▸ **Task brief**
Would you reproduce each line below exactly, leaving every picture out?

▸ **Given material**
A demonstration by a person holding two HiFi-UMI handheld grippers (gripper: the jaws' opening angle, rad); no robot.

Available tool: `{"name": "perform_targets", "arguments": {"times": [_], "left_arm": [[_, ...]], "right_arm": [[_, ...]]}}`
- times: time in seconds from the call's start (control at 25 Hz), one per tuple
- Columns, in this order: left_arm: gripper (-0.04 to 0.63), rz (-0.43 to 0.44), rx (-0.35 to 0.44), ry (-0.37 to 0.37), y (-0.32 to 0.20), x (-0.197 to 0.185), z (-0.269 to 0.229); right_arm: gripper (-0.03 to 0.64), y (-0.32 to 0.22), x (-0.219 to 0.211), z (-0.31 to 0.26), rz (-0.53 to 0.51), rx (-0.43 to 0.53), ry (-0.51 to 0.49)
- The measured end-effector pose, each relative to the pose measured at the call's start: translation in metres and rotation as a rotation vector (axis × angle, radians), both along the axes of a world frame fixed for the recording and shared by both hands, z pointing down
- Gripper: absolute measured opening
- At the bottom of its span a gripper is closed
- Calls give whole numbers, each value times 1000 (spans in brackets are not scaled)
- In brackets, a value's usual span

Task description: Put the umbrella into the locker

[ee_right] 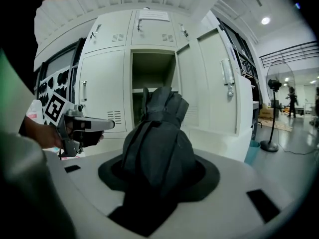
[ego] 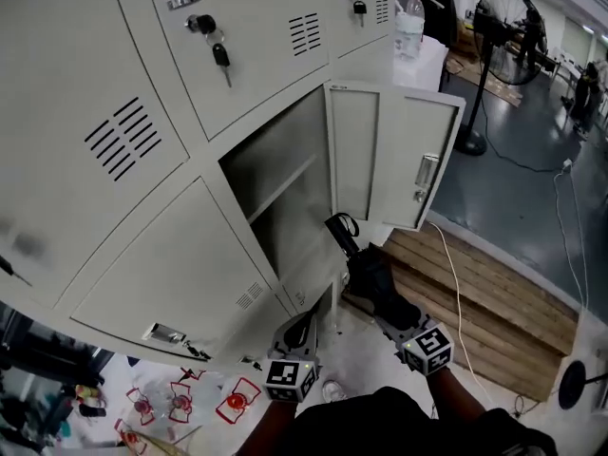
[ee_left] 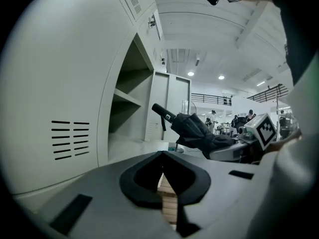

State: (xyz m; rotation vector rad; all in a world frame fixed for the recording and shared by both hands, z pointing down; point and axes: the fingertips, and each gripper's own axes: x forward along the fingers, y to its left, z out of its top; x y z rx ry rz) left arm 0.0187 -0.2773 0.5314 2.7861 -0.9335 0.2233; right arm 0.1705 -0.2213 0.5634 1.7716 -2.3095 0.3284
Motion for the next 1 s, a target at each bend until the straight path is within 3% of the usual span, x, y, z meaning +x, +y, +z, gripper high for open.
{"name": "perform_targets", "arguments": {"times": [0.28,0.44,0.6,1.0], "left_arm": [[-3,-81,3,-10,-34,-17,3],[-3,-132,45,-56,-50,-19,4],[-3,-204,58,-58,-67,-18,2],[-3,-356,48,-59,-93,-29,-5]], "right_arm": [[210,-64,-9,15,-88,-95,25],[210,-99,-18,18,-175,-100,37],[210,-132,-27,20,-259,-109,74],[210,-213,-50,11,-332,-132,115]]}}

▸ **Task response**
A demonstration by a person holding two HiFi-UMI handheld grippers (gripper: the jaws' opening angle, rad); no robot.

Available tool: `{"name": "perform_targets", "arguments": {"times": [_], "left_arm": [[_, ...]], "right_arm": [[_, ...]]}}`
- times: time in seconds from the call's start (control at 25 Hz), one per tuple
- Columns, in this order: left_arm: gripper (-0.04 to 0.63), rz (-0.43 to 0.44), rx (-0.35 to 0.44), ry (-0.37 to 0.37), y (-0.32 to 0.20), x (-0.197 to 0.185), z (-0.269 to 0.229); right_arm: gripper (-0.03 to 0.64), y (-0.32 to 0.22), x (-0.219 to 0.211), z (-0.31 to 0.26), rz (-0.53 to 0.51), rx (-0.43 to 0.53), ry (-0.51 to 0.49)
- The measured end-effector pose, each relative to the pose measured at the call's start: translation in metres and rotation as a rotation vector (axis × angle, radians), both along the axes of a world frame fixed for the recording and shared by both hands, z pointing down
- Gripper: absolute measured opening
- At the bottom of its span a gripper is closed
- Calls give whole numbers, each value times 1000 (spans in brackets are not scaled)
- In brackets, a value's usual span

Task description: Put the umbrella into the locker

[ee_right] 
[ego] 
[ee_left] 

State: (xyz m; rotation vector rad; all in a world frame fixed for the recording and shared by both hands, z pointing down; point and axes: the fingertips, and each gripper's own axes: x forward along the fingers, y to its left, z out of its top; x y z rx ry rz) left arm 0.0187 -0.2773 0.5314 2.7861 -0.9335 0.2233; right arm 0.1705 -0.2213 0.5634 1.7716 -2.3095 0.3284
Motion for the next 1 s, a target at each bend until the straight path is within 3% of the usual span, x, y, z meaning +x, +y, +z, gripper high for open.
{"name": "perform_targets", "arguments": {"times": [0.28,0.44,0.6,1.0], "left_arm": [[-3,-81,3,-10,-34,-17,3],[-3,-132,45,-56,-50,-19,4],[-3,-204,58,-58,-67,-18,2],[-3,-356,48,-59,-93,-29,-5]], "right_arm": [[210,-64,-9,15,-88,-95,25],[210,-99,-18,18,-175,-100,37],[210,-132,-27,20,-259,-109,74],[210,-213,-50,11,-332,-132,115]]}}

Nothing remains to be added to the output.